Effect of Harvoni on Proteinuria and Estimated Glomerular Filtration Rate (eGFR) in Hepatitis C (HCV) Associated Chronic Kidney Disease (CKD)

The safety and scientific validity of this study is the responsibility of the study sponsor and investigators. Listing a study does not mean it has been evaluated by the U.S. Federal Government. Read our disclaimer for details. Identifier: NCT02503735
Recruitment Status : Completed
First Posted : July 21, 2015
Last Update Posted : September 9, 2019
Information provided by (Responsible Party):
Raymond Chung, Massachusetts General Hospital

Brief Summary:
Treatment protocol to see if people with hepatitis C (HCV) and chronic kidney disease (CKD) who are treated with Harvoni for 12 weeks have improvements in their kidney disease.

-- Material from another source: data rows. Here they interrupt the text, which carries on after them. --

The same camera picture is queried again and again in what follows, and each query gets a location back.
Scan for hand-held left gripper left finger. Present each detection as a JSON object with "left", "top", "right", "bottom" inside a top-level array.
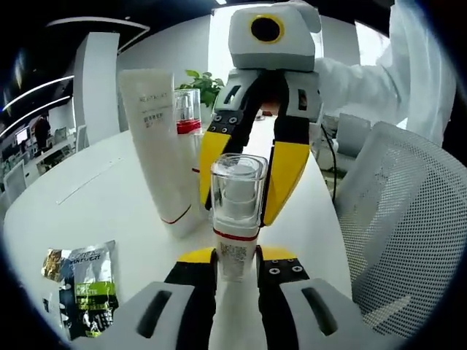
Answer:
[{"left": 74, "top": 246, "right": 219, "bottom": 350}]

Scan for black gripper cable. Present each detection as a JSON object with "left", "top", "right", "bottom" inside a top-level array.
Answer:
[{"left": 320, "top": 123, "right": 339, "bottom": 200}]

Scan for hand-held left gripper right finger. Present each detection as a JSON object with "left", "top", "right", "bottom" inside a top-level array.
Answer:
[{"left": 255, "top": 246, "right": 406, "bottom": 350}]

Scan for grey office chair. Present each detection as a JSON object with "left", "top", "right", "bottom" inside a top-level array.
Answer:
[{"left": 334, "top": 112, "right": 373, "bottom": 158}]

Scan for gold foil skincare sachet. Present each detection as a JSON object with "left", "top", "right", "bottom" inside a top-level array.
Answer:
[{"left": 40, "top": 247, "right": 74, "bottom": 282}]

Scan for green black skincare sachet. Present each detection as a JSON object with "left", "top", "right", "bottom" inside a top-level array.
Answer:
[{"left": 58, "top": 239, "right": 120, "bottom": 342}]

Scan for white skincare tube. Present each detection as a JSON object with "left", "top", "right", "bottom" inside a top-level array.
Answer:
[{"left": 118, "top": 69, "right": 194, "bottom": 240}]

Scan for tall white skincare bottle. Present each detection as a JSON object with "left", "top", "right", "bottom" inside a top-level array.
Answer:
[{"left": 174, "top": 88, "right": 207, "bottom": 223}]

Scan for potted green plant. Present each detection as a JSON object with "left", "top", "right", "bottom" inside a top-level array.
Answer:
[{"left": 174, "top": 69, "right": 225, "bottom": 109}]

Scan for white mesh office chair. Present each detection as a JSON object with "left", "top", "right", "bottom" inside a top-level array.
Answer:
[{"left": 335, "top": 121, "right": 463, "bottom": 338}]

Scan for small white skincare bottle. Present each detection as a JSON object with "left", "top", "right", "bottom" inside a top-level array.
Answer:
[{"left": 207, "top": 152, "right": 270, "bottom": 350}]

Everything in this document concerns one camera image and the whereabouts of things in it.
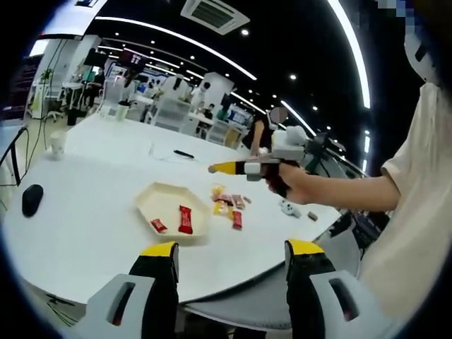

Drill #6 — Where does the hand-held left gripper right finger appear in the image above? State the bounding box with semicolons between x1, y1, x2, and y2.
284;239;395;339

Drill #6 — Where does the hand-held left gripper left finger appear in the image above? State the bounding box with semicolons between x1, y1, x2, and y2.
76;241;180;339

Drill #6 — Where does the pile of snack packets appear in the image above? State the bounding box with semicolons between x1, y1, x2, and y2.
210;182;244;217

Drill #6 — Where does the cream hexagonal container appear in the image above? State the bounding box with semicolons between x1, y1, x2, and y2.
136;182;212;243

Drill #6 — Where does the person's right hand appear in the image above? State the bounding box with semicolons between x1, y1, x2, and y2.
263;162;319;207

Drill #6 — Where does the white mesh office chair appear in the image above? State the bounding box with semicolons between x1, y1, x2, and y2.
206;119;233;145
153;97;194;134

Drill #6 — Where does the white game controller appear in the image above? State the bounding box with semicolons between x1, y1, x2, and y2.
279;199;302;219

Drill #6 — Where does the long curved ceiling light strip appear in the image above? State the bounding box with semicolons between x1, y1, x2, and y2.
326;0;371;109
95;16;258;81

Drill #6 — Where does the white cup with black lid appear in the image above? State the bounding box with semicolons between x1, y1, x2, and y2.
115;100;131;121

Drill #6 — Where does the operator in beige shirt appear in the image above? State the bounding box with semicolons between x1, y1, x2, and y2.
359;83;452;319

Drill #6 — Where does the background display screen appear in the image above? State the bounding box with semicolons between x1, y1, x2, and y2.
121;48;146;69

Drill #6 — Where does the black computer mouse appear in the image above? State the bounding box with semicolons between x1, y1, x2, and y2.
21;183;44;218

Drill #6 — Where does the ceiling air conditioner vent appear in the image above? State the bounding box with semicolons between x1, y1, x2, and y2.
179;0;251;36

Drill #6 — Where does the white worn device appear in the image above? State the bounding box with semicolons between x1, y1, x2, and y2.
403;32;443;85

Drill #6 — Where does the white paper cup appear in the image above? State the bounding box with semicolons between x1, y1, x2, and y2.
49;131;69;157

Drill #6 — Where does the white laptop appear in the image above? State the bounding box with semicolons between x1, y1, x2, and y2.
6;56;38;112

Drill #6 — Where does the large wall clock screen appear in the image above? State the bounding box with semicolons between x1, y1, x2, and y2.
38;0;109;39

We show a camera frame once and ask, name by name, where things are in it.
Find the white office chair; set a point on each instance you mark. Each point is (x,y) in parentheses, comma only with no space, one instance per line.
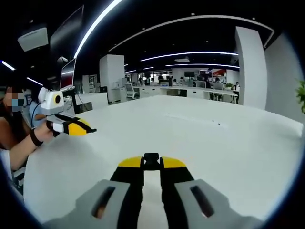
(131,90)

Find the black hanging ceiling panel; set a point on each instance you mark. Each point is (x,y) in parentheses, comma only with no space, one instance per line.
(68,31)

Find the green potted plant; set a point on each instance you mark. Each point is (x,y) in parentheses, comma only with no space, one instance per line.
(301,95)

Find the long ceiling light strip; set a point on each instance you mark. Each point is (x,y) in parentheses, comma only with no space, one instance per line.
(95,23)

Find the person's left hand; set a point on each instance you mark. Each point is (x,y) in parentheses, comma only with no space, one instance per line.
(44,133)

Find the black wristband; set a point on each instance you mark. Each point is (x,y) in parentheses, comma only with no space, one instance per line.
(36,138)

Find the silver framed monitor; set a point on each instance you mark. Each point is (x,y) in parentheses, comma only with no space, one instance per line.
(68,75)

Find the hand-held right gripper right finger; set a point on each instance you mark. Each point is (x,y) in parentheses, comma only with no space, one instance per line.
(190,202)

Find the white ceiling air conditioner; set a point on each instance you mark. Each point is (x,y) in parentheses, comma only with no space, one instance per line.
(33,39)

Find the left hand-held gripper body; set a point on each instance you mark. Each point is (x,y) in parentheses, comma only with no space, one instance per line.
(51,102)

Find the black box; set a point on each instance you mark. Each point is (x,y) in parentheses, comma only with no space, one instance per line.
(85,107)

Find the long white office desk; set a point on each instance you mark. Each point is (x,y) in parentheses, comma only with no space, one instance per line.
(195,91)

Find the person's upper body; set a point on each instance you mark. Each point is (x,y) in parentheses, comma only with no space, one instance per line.
(9,133)

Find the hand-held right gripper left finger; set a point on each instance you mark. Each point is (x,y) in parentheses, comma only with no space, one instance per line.
(100,202)

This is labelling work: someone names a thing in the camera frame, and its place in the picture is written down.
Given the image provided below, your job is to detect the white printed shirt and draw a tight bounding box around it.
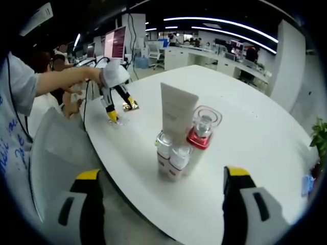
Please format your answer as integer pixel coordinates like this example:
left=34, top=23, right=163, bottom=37
left=0, top=52, right=39, bottom=184

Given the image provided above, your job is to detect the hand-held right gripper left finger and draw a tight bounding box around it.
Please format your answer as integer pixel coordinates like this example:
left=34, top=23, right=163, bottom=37
left=43, top=168, right=105, bottom=245

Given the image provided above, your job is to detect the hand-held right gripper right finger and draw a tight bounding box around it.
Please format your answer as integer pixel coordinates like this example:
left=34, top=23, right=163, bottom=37
left=222, top=165, right=293, bottom=245

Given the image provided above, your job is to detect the gold foil skincare sachet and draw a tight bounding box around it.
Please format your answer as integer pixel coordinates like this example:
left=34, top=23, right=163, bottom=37
left=122, top=100, right=141, bottom=112

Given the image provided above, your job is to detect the grey chair back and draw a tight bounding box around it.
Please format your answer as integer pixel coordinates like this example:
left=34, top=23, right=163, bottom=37
left=29, top=107, right=104, bottom=224

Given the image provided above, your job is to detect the ceiling air conditioner panel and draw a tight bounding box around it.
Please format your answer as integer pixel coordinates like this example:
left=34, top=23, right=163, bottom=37
left=19, top=2, right=54, bottom=37

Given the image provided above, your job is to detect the blue water jug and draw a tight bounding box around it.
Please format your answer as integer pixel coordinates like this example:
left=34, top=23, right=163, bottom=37
left=134, top=56, right=149, bottom=69

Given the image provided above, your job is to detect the white skincare tube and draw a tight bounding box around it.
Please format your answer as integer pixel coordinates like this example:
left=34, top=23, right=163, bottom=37
left=160, top=82, right=200, bottom=143

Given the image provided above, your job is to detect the green potted plant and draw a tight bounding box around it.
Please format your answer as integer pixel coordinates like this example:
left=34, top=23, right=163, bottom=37
left=310, top=117, right=327, bottom=164

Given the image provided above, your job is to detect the blue cloth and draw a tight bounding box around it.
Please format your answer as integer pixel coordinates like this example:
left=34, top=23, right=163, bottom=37
left=302, top=174, right=315, bottom=197

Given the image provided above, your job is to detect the white office chair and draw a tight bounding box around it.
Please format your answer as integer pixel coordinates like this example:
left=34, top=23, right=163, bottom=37
left=147, top=42, right=166, bottom=70

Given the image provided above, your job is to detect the ceiling light strip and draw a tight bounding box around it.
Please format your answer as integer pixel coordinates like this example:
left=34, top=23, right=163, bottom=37
left=163, top=16, right=279, bottom=43
left=191, top=25, right=278, bottom=54

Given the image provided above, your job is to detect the clear skincare sachet blue label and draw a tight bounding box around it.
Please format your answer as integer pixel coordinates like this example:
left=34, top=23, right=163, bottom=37
left=109, top=116, right=130, bottom=127

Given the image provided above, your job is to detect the thin black cable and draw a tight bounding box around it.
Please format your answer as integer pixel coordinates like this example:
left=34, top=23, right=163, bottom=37
left=80, top=57, right=110, bottom=131

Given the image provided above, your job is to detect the long white desk row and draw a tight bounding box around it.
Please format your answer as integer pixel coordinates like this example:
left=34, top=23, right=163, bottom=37
left=163, top=44, right=271, bottom=87

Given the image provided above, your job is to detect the pink-screen monitor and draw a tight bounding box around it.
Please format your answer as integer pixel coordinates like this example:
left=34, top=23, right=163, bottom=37
left=104, top=25, right=127, bottom=61

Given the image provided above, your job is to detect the tall white bottle red collar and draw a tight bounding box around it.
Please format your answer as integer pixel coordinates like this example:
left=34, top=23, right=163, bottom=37
left=185, top=105, right=222, bottom=172

Condition or disease Intervention/treatment Phase
Hepatitis C Chronic Kidney Disease Drug: Sofosbuvir/Ledipasvir FDC Not Applicable

Detailed Description:
The investigators hypothesize that patients with early stage (1-3) CKD caused by HCV infection will have significantly improved proteinuria and eGFR after viral eradication with 12 weeks of treatment Harvoni (LDV/SOF). This trial data will serve as the basis to support further study of LDV/SOF in patients with early CKD. Slowing progression of CKD is a critical goal, as the increasing incidence and prevalence of advanced CKD and ESRD (end stage renal disease) places significant health burden on patients and tremendous costs on our health-care system.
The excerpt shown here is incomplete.